The Perl Toolchain Summit needs more sponsors. If your company depends on Perl, please support this very important event.

NAME

Marpa - Parse any Language You Can Describe in BNF

SYNOPSIS

    my $grammar = Marpa::Grammar->new(
        {   start   => 'Expression',
            actions => 'My_Actions',
            default_action => 'first_arg',
            rules   => [
                { lhs => 'Expression', rhs => [qw/Term/] },
                { lhs => 'Term', rhs => [qw/Factor/] },
                { lhs => 'Factor', rhs => [qw/Number/] },
                { lhs => 'Term', rhs => [qw/Term Add Term/], action => 'do_add' },
                {   lhs    => 'Factor',
                    rhs    => [qw/Factor Multiply Factor/],
                    action => 'do_multiply'
                },
            ],
        }
    );

    $grammar->precompute();

    my $recce = Marpa::Recognizer->new( { grammar => $grammar } );

    my @tokens = (
        [ 'Number', 42 ],
        [ 'Multiply', ],
        [ 'Number', 1 ],
        [ 'Add', ],
        [ 'Number', 7 ],
    );

    $recce->tokens( \@tokens );

    sub My_Actions::do_add {
        my ( undef, $t1, undef, $t2 ) = @_;
        return $t1 + $t2;
    }

    sub My_Actions::do_multiply {
        my ( undef, $t1, undef, $t2 ) = @_;
        return $t1 * $t2;
    }

    sub My_Actions::first_arg { shift; return shift; }

    my $value_ref = $recce->value;
    my $value = $value_ref ? ${$value_ref} : 'No Parse';

DESCRIPTION

This is ALPHA software

This is alpha software. There may be bugs. The interface may change. Please be careful. Do not rely on it for anything mission-critical.

Overview

Marpa parses any language whose grammar can be written in BNF. That includes recursive grammars, ambiguous grammars, infinitely ambiguous grammars and grammars with useless or empty productions.
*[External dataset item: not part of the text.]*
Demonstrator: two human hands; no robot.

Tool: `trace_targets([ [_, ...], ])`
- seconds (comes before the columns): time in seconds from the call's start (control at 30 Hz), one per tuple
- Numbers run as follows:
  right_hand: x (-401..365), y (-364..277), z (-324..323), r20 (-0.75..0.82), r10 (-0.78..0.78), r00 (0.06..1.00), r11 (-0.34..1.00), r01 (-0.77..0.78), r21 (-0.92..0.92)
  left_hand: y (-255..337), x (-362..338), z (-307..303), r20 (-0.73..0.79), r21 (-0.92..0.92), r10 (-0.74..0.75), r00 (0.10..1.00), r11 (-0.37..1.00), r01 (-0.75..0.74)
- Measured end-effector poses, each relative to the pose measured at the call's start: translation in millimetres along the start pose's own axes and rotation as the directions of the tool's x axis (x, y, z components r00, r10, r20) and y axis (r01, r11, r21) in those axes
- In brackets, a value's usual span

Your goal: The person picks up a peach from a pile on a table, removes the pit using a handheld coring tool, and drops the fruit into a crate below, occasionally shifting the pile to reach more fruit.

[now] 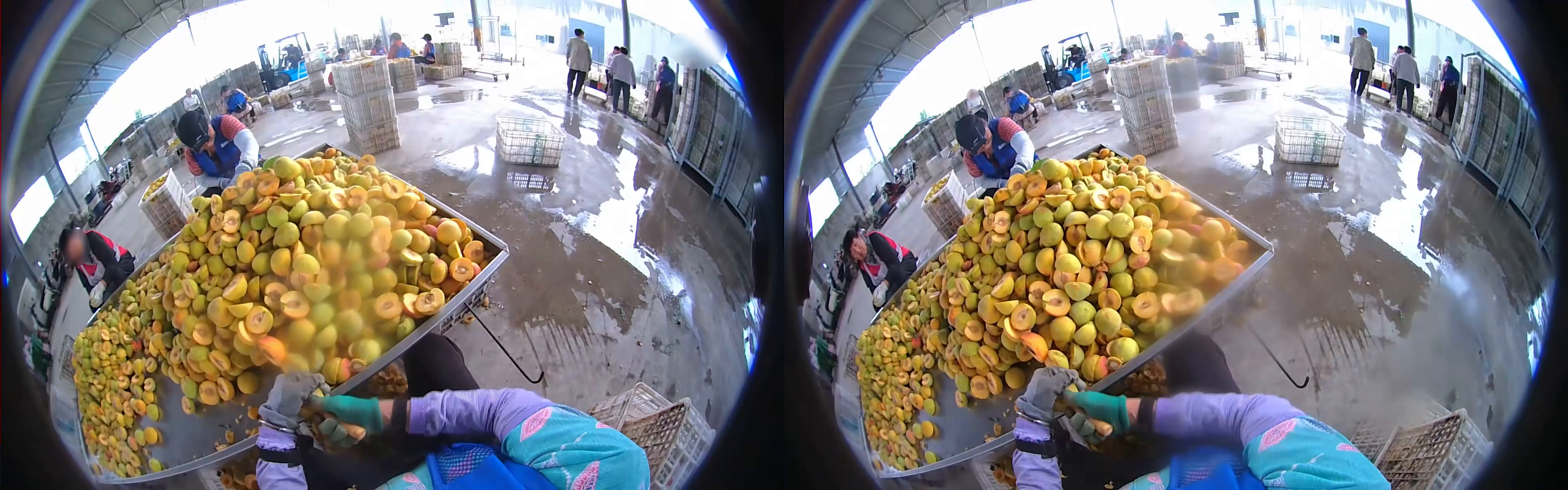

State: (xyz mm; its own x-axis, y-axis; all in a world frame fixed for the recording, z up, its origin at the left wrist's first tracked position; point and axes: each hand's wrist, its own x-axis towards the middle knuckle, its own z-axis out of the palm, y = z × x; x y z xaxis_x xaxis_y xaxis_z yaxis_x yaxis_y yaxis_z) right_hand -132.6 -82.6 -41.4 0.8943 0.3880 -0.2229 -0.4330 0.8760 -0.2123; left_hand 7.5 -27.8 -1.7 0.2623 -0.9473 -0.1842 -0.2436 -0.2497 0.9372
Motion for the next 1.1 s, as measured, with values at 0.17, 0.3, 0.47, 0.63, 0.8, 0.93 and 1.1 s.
trace_targets([
  [0.17,-7,11,23,-0.105,-0.188,0.977,0.982,0.186,-0.03,-15,6,14,-0.256,-0.152,0.118,0.959,0.975,-0.161],
  [0.3,-24,12,40,-0.03,-0.141,0.99,0.989,0.14,-0.039,-3,-4,3,0.092,-0.13,0.155,0.984,0.981,-0.143],
  [0.47,-19,21,16,0.216,-0.207,0.954,0.96,0.156,0.231,-19,2,25,-0.043,-0.538,0.31,0.95,0.794,-0.283],
  [0.63,-56,21,49,0.042,-0.333,0.942,0.939,0.335,-0.074,-49,-41,45,-0.531,-0.658,0.075,0.844,0.591,-0.467],
  [0.8,-48,26,-1,-0.112,-0.272,0.956,0.949,0.248,-0.195,-47,-126,-9,-0.764,-0.483,-0.165,0.624,0.787,-0.384],
  [0.93,-31,30,-42,-0.322,-0.155,0.934,0.985,0.171,0.022,-55,-164,-58,-0.765,0.643,0.206,0.61,0.281,0.712],
  [1.1,-33,20,2,-0.428,-0.449,0.784,0.871,0.279,-0.403,7,-32,-19,-0.528,0.56,0.056,0.847,0.773,0.299],
])
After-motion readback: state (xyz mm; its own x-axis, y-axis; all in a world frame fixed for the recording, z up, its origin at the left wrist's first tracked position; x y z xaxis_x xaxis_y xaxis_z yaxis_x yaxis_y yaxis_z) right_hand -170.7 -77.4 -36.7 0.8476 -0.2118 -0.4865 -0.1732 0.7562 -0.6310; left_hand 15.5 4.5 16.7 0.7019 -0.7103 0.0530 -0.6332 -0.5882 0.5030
This document contains a top-level overview of the API for the Marpa parse engine. The two examples in the synopsis show the typical flow of calls in the Marpa API. This document will use these examples to describe the basic features of Marpa in semi-tutorial fashion. Marpa's advanced features, and full reference details of all features, can be found in the other Marpa API documents.

The Three Phases

A parser needs to:

  • Accept a grammar.

  • Read input.

  • Return values from the parses, according to a semantics.
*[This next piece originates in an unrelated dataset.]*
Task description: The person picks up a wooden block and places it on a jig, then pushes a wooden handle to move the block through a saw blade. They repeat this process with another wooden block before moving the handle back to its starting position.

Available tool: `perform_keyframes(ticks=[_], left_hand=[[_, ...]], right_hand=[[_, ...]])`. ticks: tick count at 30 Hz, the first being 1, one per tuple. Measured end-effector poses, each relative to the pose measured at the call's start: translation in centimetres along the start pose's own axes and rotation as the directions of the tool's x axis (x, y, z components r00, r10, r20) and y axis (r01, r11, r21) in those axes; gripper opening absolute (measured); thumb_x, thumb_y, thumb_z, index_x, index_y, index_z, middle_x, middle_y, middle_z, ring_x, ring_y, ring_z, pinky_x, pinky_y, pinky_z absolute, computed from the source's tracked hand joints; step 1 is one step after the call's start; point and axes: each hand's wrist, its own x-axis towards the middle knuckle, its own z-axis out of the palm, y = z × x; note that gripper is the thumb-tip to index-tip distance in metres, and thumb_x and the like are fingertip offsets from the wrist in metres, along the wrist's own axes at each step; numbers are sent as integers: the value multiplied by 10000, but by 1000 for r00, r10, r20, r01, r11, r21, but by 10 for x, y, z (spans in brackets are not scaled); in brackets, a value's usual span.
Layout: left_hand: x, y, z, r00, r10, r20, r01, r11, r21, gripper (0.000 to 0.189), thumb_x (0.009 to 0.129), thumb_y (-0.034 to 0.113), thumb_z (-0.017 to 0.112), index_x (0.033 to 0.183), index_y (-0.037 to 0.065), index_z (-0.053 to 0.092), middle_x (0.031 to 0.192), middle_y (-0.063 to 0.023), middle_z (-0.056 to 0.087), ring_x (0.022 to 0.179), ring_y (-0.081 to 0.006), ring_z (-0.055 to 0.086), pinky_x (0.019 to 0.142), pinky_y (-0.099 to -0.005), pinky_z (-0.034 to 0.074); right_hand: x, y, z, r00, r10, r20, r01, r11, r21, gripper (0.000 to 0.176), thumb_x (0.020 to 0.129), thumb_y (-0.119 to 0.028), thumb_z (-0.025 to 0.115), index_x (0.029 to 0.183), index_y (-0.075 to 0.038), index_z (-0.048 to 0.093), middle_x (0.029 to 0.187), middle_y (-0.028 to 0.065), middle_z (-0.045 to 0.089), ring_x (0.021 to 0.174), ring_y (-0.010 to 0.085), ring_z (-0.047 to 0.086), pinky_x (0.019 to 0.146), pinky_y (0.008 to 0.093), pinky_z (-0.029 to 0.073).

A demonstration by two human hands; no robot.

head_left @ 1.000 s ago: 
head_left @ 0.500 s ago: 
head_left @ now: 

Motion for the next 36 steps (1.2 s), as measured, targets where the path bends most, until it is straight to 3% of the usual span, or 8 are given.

In Marpa these three tasks are, for the most part, distinct phases. The Marpa API is structured around them.

Creating a Grammar

The package Marpa::Grammar creates grammars. It also "precomputes" the grammars. Precomputation creates a set of data structures that the recognizer will need.

Recognizing Input

The Marpa::Recognizer package creates recognizers from grammars. A recognizer reads input and produces tables based on the grammar and the input. The information that the evaluators use to find parses is in the recognizer's tables.

Evaluating Parses

Marpa's evaluators find the parse results in the recognizer's tables. If the input did not match the grammar, the tables will contain no parse results, and the evaluators will indicate that. If the input did match the grammar, the tables will contain one or more parse results. There may be more than one parse result, because Marpa allows ambiguous grammars.

Marpa has two evaluators: a Single Parse Evaluator, and a Multi-parse Evaluator. The Single Parse Evaluator returns the value of only one of the parse results. The Multi-parse Evaluator allows the application to iterate parse trees.

For each of its rules, a Marpa application can specify a Perl closure to implement that rule's semantics. For each token, a Marpa application can specify a Perl scalar to be the token's value. The Marpa evaluators apply these semantics recursively to the parse trees. The value of the root node of a parse tree becomes the value of the parse result and is returned to the user.

EXAMPLE 1: A SIMPLE CALCULATOR

The synopsis shows the code for a very simple calculator. It handles only addition and multiplication of integers. This section explains, line by line, how it works.

Marpa::Grammar::new

    my $grammar = Marpa::Grammar->new(
        {   start   => 'Expression',
            actions => 'My_Actions',
            default_action => 'first_arg',
            rules   => [
                { lhs => 'Expression', rhs => [qw/Term/] },
                { lhs => 'Term', rhs => [qw/Factor/] },
                { lhs => 'Factor', rhs => [qw/Number/] },
                { lhs => 'Term', rhs => [qw/Term Add Term/], action => 'do_add' },
                {   lhs    => 'Factor',
                    rhs    => [qw/Factor Multiply Factor/],
                    action => 'do_multiply'
                },
            ],
        }
    );

Marpa grammars are Marpa::Grammar objects. They are created with the Marpa::Grammar::new constructor. The arguments to Marpa::Grammar::new are references to hashes of named arguments. In the key/value pairs of these hashes, the hash key is the name of the argument, and the hash value is the value of the named argument.

The start Named Argument

    start => 'Expression',

The start named argument is required. Its value is a string containing the name of the grammar's start symbol.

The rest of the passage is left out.